Na história política da América recente, ficou famoso o momento (televisivo) em que uma assessora da Casa Branca de Donald Trump, cunhou a (ridicularizada) expressão «Factos Alternativos» - leia-se aqui. Mas a questão é que, seis anos e meio depois e por muito que aquela prática do uso de factos alternativos (mentiras) tenha sido denunciada e parodiada na altura, podemos continuar a apreciá-la em todo o seu "esplendor", em prol do mesmo Donald Trump, mesmo já afastado do poder. Neste momento há uma narrativa "consagrada" na comunicação social americana, que estabelece que todas as recentes acusações judiciais que têm levado Donald Trump a comparecer em tribunal por sucessivas acusações distintas (1) (2) (3), se têm reflectido num aumento da sua popularidade. É o que inspira o cartoonista acima, num desenho que foi publicado esta semana.
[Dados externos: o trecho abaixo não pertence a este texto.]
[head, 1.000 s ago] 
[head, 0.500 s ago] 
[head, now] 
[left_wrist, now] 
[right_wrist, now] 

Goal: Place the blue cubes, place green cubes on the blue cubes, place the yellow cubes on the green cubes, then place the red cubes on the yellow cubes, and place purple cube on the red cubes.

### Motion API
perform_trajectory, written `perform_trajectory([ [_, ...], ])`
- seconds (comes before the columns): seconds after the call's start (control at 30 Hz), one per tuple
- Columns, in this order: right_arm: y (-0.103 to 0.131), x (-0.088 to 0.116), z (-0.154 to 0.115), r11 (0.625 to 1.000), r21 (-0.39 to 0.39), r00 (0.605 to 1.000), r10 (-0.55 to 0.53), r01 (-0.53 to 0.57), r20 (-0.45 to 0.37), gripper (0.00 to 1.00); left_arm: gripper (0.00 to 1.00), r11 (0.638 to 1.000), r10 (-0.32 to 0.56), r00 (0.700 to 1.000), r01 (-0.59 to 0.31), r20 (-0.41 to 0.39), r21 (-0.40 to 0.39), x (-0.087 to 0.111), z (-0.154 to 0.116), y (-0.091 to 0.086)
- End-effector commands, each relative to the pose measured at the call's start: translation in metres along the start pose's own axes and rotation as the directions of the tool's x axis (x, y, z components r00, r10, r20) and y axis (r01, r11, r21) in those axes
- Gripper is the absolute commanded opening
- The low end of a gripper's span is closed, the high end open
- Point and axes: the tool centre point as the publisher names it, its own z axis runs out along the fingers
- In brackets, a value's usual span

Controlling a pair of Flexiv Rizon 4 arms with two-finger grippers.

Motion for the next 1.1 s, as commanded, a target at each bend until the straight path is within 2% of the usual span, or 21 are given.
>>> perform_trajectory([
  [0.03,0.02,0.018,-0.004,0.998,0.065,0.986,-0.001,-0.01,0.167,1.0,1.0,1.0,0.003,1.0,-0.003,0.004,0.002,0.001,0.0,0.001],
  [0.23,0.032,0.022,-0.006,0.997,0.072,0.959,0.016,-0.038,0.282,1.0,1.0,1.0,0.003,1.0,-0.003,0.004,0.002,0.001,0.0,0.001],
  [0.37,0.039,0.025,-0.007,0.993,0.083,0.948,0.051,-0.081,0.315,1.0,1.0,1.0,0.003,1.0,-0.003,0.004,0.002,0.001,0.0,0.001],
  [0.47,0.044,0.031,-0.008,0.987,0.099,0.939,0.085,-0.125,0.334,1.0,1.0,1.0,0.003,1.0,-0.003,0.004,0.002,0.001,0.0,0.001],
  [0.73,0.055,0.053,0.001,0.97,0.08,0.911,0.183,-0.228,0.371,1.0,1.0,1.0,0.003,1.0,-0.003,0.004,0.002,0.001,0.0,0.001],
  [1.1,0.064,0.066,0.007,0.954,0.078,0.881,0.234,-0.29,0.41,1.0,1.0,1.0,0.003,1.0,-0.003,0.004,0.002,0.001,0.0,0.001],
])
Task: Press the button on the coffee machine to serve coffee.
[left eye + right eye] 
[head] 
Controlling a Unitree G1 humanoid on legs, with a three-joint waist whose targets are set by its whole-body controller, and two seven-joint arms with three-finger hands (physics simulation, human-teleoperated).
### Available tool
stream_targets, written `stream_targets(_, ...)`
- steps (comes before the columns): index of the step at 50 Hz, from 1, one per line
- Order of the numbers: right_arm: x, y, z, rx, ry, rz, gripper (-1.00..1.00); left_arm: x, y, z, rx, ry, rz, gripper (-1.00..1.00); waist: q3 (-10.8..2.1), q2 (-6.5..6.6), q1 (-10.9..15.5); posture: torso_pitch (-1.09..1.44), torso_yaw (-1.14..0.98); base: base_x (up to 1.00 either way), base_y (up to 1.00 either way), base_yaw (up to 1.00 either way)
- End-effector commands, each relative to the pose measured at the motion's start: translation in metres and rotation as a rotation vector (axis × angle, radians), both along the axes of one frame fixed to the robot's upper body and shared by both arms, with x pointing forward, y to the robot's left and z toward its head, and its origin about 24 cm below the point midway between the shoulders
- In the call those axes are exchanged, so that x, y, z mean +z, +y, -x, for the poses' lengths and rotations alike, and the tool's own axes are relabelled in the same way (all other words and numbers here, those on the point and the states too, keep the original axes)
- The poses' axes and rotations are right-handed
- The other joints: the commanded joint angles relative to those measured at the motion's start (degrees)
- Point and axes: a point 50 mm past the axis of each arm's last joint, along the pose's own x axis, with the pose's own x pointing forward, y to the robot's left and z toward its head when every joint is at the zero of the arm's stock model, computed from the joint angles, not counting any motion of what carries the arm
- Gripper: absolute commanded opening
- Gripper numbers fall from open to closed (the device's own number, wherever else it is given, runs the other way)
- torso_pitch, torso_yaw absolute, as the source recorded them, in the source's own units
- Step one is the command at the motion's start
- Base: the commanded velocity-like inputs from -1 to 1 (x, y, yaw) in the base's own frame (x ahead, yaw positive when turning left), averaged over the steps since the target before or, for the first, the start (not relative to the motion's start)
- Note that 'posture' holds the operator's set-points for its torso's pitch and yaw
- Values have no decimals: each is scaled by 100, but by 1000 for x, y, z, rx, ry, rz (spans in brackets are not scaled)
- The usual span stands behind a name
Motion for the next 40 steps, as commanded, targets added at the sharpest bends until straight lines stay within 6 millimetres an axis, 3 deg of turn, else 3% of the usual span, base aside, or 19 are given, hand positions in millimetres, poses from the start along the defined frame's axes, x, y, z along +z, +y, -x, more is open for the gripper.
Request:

Essa será a presunção, mas o que é que nos dizem os factos não alternativos? Retirados do site político FiveThirtyEight, adiciono aqui dois gráficos que acompanham o que tem sido a popularidade de Donald Trump, avaliada em função das múltiplas sondagens que se fazem (os resultados destas são os pontos esbatidos; as linhas mais escuras são o cálculo das médias de todas essas sondagens). Há um gráfico que mostra a popularidade de Trump durante o período em que exerceu a presidência (acima) e outro desde que a abandonou (abaixo). Como se pode observar, a impopularidade que Donald Trump granjeara à data da saída da Casa Branca, consequência do assalto ao Capitólio em 6 de Janeiro de 2021 (38,6% - 57,9%), é praticamente a mesma de hoje (39,5% - 56,3%). E estes é que são os factos acerca da evolução da popularidade de Donald Trump.
Que a popularidade de Donald Trump não tenha entretanto decaído por causa daquilo que tem vindo a ser revelado a respeito da sua conduta, isso pode ser chocante, já que daí se deduz que há uma minoria significativa de americanos que mostra não atribuir qualquer valor ao cumprimento das virtudes cívicas por parte dos seus representantes políticos, mas aí trata-se de toda uma outra discussão. Mas não é essa a narrativa - porventura assustadora, de uma América profundamente dividida, que não compartilha os mesmos valores - não é isso que o aparelho informativo tem contribuído para dar ao público como estando a acontecer. Alguns desse aparelho promovendo activamente os factos alternativos e elaborando em cima deles como se fossem verdade, outros pecando pela omissão de não dar relevo aos factos que não são alternativos como este caso do falso aumento da popularidade de Trump. Abaixo, temos mais um cartoon com os factos como os simpatizantes de Donald Trump gostariam que fosse. Só que não é verdade.
Como também não é verdade este outro cartoon da revista The Economist. A popularidade de Trump até pode ser muito vocal e impressionar o circo mediático, mas, se as sondagens estiverem certas, não evoluiu quase nada desde que ele abandonou - a mal - a presidência dos Estados Unidos. Eu até percebo que esta outra narrativa da subida da sua popularidade nas sondagens até tenha um enredo muito mais atractivo para ser contado aos leitores, mas o jornalismo não é para ser ficção, muito menos um instrumento para manipular a percepção da opinião pública.